Ottawa and Ontario both agreed that current efforts by the two companies and the Canadian Auto Workers union to cut costs have not gone far enough and the union and companies need to go back to the bargaining table "to share more pain in the short run."

Clement said GM and the CAW will have to negotiate new deals on so-called legacy costs, such as pensions and health care, in addition to what has already been hammered out.

"What has become apparent over the last few months is that this is not just a temporary blip in the marketplace," the minister said, flanked by Finance Minister Jim Flaherty and Ontario Industry Minister Michael Bryant. "There is some fundamental restructuring that must take place."

The companies "have not met that goal yet, so we are giving them a little bit more time, not a lot. They know what the numbers look like.

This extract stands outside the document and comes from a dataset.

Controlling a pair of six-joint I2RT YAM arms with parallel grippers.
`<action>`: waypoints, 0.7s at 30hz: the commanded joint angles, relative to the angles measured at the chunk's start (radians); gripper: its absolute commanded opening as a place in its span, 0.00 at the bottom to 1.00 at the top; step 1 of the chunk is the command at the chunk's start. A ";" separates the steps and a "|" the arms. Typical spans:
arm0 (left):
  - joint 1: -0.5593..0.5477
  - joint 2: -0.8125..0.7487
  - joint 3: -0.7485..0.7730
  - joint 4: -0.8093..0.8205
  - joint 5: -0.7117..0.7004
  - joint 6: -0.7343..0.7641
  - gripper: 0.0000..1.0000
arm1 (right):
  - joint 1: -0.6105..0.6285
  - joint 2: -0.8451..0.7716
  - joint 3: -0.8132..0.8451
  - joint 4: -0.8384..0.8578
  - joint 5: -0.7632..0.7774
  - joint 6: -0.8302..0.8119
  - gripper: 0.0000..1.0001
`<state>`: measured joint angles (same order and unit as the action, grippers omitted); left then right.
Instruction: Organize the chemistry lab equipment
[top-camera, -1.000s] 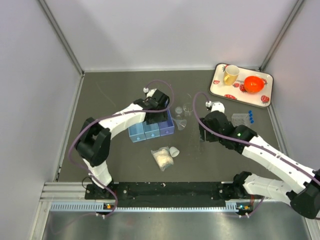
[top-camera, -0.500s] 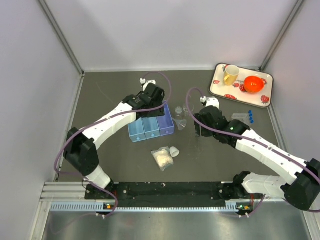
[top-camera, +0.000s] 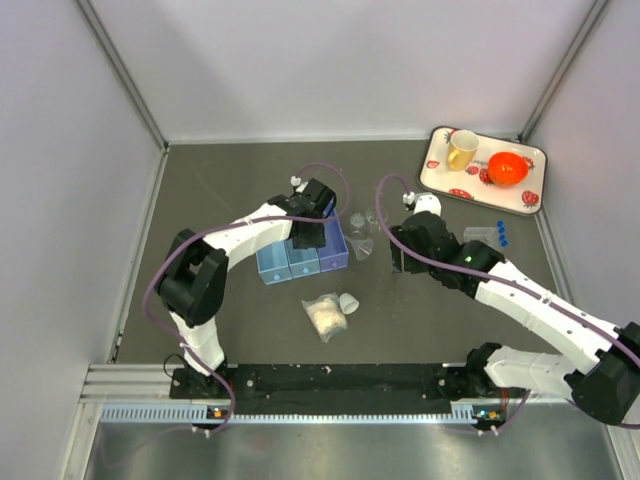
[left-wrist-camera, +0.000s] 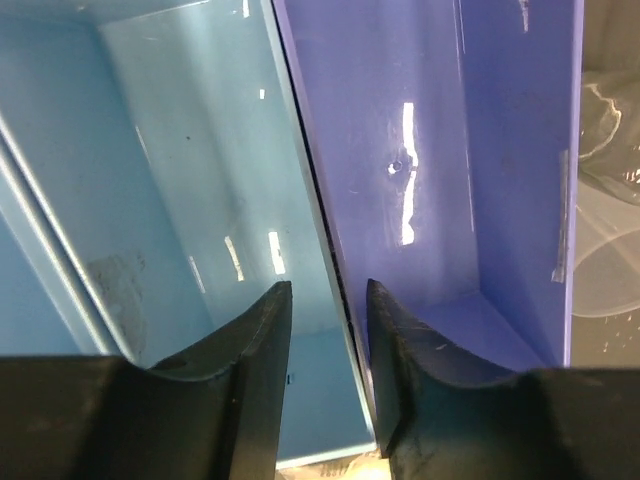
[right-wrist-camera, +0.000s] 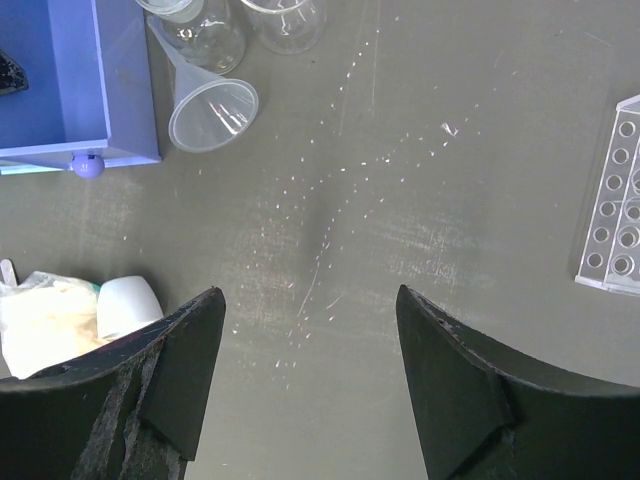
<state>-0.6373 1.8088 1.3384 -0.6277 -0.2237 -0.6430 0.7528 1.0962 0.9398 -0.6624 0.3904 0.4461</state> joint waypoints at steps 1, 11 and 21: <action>0.004 0.023 0.001 0.046 0.006 0.028 0.34 | 0.013 -0.019 0.008 0.032 -0.002 -0.006 0.70; 0.013 0.007 -0.002 0.010 -0.002 0.121 0.00 | 0.013 -0.050 -0.018 0.060 -0.022 0.002 0.70; 0.014 -0.037 -0.007 -0.038 -0.072 0.325 0.00 | 0.013 -0.107 -0.056 0.067 -0.033 -0.009 0.70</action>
<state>-0.6281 1.8313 1.3384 -0.6231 -0.2340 -0.4362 0.7528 1.0332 0.8917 -0.6281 0.3645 0.4458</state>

We all know where we have to get to, so a little more time to see that restructuring take place is the most prudent decision.

It certainly beats a disorderly bankruptcy, which could be one of the things that could have occurred in a matter of days if these decisions were not made by Canada, the U.S. and Ontario."

The message from the two governments is essentially the same as that delivered by U.S. President Barack Obama on Monday morning, although Canada will not be seeking the resignation of any company executives as a condition for moving forward.

The two Canadian governments, which briefed reporters on background prior to Obama's address, said they had been working in tandem with the U.S. to maintain the current 20 per cent share of North American auto production in Canada.
  
As a result, Canada will be anteing up roughly one-fifth the U.S. financial bailout package.

The Canadian governments say Chrysler has been told it is no longer viable as a stand-alone company and is being given 30 days to negotiate a deal with Italian automaker Fiat SpA.

The view is that Chrysler is too small a player to be globally competitive and needs Fiat's knowledge of producing smaller vehicles to survive.

General Motors's problems include a massive overhang of so-called legacy costs, including pension and health care commitments for retirees, and is being given 60 days -- to the end of May -- to rework its restructuring plans.

Earlier Monday, Obama said neither General Motors nor Chrysler has proposed sweeping enough changes to justify further large federal bailouts.

Obama also raised the possibility of a controlled bankruptcy to help either or both "restructure quickly and emerge stronger" -- uttering the term that industry and union officials have warned repeatedly could lead to the collapse of an entire domestic industry.

The Canadian and Ontario governments say the General Motors plan makes far too rosy assumptions about how many vehicles will be sold during the current recession and about how many of those will be GM vehicles.

They also say both companies have to do more to bring costs under control, saying they will need to get more concessions from workers, bring down pension benefits, management costs, consolidate dealerships and renegotiate deals with suppliers.
  
Meanwhile, the governments are prepared to lend GM about $3 billion and Chrysler $1 billion to stay in business until they present restructuring plans acceptable to the governments.

The first instalment of $250 million is expected to be loaned to Chrysler by the end of the day, with another $500 million to follow in early April and the remainder by May 1. The schedule of loans to GM is still being worked out.

Ottawa and Ontario, which are contributing two-thirds and one-third respectively, say they will be paid a minimum of five per cent interest on the three-year loans.
  
The governments are placing other conditions, including that none of the money be used for executive compensation or to pay back taxes owing.

As well, senior executives with the companies will not be entitled to bonuses or performance allowances stemming from 2008, receive any salary increases between 2008 to 2009, or golden parachutes if they leave the firms.

They also made clear that the auto workers must put more water in their wine and that the deal the Canadian Auto Workers negotiated with GM did not save the company enough money.

They added if the companies do not present acceptable restructuring plans in the designated time, the loans are recallable.

Even with the conditions, the governments noted that the loans are not risk free, and if the companies meet their new deadlines, further public financing will be forthcoming.
  
GM has asked for about $7 billion in additional long-term funding and Chrysler about $4 billion.